Task statement –
Answer with the exact lines of the following material from the one containing "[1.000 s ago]" through the one containing "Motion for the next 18", both end lines included.

Data to use –
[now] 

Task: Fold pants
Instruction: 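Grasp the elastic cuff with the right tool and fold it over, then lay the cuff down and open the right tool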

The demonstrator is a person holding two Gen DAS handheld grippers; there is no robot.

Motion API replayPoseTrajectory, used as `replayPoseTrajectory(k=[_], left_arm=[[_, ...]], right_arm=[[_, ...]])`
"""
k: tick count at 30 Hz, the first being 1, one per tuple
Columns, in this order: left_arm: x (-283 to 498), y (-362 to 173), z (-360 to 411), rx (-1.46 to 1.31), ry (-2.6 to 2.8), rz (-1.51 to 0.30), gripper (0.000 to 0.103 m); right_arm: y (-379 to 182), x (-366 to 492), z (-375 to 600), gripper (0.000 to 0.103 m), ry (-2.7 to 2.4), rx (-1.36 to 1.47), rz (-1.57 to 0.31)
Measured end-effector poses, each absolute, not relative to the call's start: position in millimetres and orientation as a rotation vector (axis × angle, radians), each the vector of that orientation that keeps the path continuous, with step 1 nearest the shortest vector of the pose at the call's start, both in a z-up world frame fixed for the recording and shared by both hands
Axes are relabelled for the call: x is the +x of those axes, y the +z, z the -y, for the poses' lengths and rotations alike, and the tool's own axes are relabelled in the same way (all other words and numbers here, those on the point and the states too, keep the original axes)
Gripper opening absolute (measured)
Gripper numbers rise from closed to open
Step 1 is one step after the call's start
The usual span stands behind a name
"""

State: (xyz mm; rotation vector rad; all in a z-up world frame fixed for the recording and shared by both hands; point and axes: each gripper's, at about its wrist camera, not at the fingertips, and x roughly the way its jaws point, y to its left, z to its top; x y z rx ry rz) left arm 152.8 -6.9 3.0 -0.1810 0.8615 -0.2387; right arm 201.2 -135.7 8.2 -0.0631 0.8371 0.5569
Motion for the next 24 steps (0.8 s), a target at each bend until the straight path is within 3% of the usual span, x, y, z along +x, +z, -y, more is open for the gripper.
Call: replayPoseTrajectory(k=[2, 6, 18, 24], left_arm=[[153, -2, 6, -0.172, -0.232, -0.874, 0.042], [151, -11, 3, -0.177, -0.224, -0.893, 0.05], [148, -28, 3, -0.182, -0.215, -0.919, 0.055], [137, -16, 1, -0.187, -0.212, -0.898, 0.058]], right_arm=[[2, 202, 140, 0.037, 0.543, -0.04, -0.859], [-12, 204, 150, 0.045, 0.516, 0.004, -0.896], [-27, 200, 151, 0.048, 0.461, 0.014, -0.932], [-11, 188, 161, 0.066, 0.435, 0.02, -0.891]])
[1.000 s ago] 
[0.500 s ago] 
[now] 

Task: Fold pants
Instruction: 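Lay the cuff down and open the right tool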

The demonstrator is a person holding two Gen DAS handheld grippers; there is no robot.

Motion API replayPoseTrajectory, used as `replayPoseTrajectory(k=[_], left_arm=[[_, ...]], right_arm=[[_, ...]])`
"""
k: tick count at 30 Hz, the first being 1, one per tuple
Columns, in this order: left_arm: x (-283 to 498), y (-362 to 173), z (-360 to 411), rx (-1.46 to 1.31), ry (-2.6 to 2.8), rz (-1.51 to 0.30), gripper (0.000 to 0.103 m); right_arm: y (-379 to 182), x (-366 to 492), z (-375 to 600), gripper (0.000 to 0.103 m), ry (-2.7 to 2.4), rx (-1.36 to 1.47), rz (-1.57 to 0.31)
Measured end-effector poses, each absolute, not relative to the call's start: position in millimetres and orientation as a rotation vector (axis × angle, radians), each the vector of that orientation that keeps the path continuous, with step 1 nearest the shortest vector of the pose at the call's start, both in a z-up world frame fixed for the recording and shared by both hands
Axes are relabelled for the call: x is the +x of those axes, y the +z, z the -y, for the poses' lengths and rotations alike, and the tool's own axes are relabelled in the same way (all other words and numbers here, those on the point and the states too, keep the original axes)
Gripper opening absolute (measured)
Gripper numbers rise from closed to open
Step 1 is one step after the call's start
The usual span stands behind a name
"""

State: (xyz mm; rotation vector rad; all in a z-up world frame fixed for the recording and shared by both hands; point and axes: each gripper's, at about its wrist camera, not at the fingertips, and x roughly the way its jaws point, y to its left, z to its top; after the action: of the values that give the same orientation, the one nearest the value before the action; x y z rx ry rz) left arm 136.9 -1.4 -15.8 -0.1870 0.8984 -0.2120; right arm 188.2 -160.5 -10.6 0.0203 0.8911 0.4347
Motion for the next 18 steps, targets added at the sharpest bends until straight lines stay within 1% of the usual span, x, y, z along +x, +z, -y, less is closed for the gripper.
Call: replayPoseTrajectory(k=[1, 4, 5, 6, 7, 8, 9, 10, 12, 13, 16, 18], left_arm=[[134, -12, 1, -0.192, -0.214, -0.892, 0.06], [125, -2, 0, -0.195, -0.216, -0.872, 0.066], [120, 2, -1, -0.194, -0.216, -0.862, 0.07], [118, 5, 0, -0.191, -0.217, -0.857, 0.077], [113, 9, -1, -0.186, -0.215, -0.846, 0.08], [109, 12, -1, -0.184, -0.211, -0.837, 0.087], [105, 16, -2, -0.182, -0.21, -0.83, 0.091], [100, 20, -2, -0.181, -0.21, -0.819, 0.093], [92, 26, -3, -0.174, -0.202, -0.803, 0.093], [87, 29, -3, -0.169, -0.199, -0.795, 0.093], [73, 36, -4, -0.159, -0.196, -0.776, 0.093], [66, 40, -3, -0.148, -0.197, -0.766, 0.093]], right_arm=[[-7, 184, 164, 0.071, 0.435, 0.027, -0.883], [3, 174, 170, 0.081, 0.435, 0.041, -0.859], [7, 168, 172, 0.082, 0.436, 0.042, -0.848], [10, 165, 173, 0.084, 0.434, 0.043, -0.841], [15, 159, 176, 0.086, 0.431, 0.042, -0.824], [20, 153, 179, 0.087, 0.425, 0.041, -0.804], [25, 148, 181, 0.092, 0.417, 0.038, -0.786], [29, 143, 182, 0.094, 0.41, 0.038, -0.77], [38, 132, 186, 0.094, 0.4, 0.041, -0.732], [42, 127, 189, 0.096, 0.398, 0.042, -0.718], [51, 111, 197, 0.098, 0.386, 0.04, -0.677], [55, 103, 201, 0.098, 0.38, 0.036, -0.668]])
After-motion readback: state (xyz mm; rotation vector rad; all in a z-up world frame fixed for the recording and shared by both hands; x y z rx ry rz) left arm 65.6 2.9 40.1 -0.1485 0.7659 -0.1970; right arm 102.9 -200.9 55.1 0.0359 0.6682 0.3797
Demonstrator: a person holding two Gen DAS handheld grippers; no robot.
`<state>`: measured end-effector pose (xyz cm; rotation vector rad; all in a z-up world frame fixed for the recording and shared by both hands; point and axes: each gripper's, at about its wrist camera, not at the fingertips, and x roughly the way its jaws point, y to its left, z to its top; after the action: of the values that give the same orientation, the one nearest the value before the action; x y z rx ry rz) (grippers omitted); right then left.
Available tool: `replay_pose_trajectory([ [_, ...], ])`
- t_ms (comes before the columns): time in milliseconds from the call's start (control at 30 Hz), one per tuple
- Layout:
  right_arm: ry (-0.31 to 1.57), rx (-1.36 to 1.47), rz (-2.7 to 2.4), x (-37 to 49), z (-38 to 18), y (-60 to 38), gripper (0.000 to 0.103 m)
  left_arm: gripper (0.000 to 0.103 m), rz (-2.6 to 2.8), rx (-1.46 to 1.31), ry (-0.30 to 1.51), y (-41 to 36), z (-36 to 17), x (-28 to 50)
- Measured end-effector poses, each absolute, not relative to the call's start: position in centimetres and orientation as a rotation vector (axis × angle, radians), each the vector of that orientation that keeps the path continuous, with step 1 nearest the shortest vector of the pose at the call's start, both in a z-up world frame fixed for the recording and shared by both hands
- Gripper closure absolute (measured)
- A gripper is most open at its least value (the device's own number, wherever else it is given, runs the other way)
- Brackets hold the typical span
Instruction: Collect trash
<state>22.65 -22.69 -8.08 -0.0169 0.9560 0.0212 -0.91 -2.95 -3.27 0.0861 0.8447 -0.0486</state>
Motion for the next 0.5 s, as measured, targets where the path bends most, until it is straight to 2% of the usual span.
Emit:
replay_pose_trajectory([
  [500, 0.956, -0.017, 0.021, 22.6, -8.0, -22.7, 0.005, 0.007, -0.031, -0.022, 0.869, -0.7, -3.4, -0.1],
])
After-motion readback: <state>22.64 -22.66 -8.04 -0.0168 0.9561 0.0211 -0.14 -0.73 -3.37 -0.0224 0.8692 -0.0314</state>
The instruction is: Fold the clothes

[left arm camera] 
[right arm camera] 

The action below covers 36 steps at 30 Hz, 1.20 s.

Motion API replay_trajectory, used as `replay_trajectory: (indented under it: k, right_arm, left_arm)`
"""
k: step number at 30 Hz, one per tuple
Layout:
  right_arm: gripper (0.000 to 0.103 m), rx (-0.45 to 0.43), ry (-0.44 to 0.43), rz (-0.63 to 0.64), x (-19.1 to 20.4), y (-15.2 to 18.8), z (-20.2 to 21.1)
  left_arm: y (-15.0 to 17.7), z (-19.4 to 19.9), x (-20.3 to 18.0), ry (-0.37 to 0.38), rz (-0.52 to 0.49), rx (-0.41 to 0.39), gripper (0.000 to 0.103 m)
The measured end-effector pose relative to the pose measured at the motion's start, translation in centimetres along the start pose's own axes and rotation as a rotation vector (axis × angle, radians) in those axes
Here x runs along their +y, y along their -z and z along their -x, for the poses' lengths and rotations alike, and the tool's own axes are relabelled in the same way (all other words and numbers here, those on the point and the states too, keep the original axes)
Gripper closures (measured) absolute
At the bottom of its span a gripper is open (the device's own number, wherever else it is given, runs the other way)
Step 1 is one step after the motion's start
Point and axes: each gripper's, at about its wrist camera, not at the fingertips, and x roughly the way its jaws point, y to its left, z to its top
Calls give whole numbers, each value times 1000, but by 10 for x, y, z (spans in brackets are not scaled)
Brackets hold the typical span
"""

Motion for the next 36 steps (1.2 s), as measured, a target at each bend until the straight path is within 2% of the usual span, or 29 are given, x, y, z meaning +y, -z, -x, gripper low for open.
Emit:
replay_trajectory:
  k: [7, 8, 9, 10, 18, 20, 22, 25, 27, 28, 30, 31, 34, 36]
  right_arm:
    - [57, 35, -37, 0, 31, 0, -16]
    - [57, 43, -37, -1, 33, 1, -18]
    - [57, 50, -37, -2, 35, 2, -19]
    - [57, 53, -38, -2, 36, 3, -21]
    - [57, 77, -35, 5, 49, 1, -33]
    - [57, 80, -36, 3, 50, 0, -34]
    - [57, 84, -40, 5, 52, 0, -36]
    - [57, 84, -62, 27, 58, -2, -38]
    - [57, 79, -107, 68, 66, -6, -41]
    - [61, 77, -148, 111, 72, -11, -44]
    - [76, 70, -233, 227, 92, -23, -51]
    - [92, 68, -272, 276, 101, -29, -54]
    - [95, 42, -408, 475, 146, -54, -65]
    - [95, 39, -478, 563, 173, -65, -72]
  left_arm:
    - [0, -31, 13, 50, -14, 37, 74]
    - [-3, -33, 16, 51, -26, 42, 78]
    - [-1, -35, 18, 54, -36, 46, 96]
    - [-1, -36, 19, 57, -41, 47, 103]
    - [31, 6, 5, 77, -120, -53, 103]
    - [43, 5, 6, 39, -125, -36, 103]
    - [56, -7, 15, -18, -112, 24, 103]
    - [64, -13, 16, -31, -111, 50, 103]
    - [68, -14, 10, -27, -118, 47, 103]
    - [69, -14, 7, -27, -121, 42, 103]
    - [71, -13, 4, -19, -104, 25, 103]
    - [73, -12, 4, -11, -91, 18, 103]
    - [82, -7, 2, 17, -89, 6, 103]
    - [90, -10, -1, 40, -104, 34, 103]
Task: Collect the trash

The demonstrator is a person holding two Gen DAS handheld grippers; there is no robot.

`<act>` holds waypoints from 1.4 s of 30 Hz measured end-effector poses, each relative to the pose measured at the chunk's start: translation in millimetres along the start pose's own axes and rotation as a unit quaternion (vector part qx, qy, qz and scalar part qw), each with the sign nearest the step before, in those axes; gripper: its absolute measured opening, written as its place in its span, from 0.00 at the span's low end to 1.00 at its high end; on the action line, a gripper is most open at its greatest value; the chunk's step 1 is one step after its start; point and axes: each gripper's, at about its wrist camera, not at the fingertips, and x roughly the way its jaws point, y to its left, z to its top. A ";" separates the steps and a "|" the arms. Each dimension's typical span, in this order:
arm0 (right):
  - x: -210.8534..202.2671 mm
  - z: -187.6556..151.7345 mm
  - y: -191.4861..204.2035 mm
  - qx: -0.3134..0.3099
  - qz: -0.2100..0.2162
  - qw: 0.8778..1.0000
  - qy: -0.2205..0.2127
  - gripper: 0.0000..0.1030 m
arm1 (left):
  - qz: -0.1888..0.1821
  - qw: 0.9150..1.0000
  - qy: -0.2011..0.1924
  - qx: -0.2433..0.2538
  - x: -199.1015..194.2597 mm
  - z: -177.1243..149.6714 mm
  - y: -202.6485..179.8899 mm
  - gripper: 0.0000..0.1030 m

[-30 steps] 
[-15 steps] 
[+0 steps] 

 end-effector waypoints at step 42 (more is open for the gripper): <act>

Response to this exercise –
[1.000 s ago] 
[0.500 s ago] 
[now] 

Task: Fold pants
Instruction: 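Lay the cuff down and open the right tool
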
The demonstrator is a person holding two Gen DAS handheld grippers; there is no robot.

Motion API replayPoseTrajectory, used as `replayPoseTrajectory(k=[_], left_arm=[[_, ...]], right_arm=[[_, ...]])`
"""
k: tick count at 30 Hz, the first being 1, one per tuple
Columns, in this order: left_arm: x (-283 to 498), y (-362 to 173), z (-360 to 411), rx (-1.46 to 1.31), ry (-2.6 to 2.8), rz (-1.51 to 0.30), gripper (0.000 to 0.103 m); right_arm: y (-379 to 182), x (-366 to 492), z (-375 to 600), gripper (0.000 to 0.103 m), ry (-2.7 to 2.4), rx (-1.36 to 1.47), rz (-1.57 to 0.31)
Measured end-effector poses, each absolute, not relative to the call's start: position in millimetres and orientation as a rotation vector (axis × angle, radians), each the vector of that orientation that keeps the path continuous, with step 1 nearest the shortest vector of the pose at the call's start, both in a z-up world frame fixed for the recording and shared by both hands
Axes are relabelled for the call: x is the +x of those axes, y the +z, z the -y, for the poses' lengths and rotations alike, and the tool's own axes are relabelled in the same way (all other words and numbers here, those on the point and the states too, keep the original axes)
Gripper opening absolute (measured)
Gripper numbers rise from closed to open
Step 1 is one step after the call's start
The usual span stands behind a name
"""

State: (xyz mm; rotation vector rad; all in a z-up world frame fixed for the recording and shared by both hands; point and axes: each gripper's, at about its wrist camera, not at the fingertips, and x roughly the way its jaws point, y to its left, z to its top; after the action: of the values that give the same orientation, the one nearest the value before the action; x y z rx ry rz) left arm 136.9 -1.4 -15.8 -0.1870 0.8984 -0.2120; right arm 188.2 -160.5 -10.6 0.0203 0.8911 0.4347
Motion for the next 18 steps, targets added at the sharpest bends until straight lines stay within 1% of the usual span, x, y, z along +x, +z, -y, less is closed for the gripper.

That is the complete output for this exercise.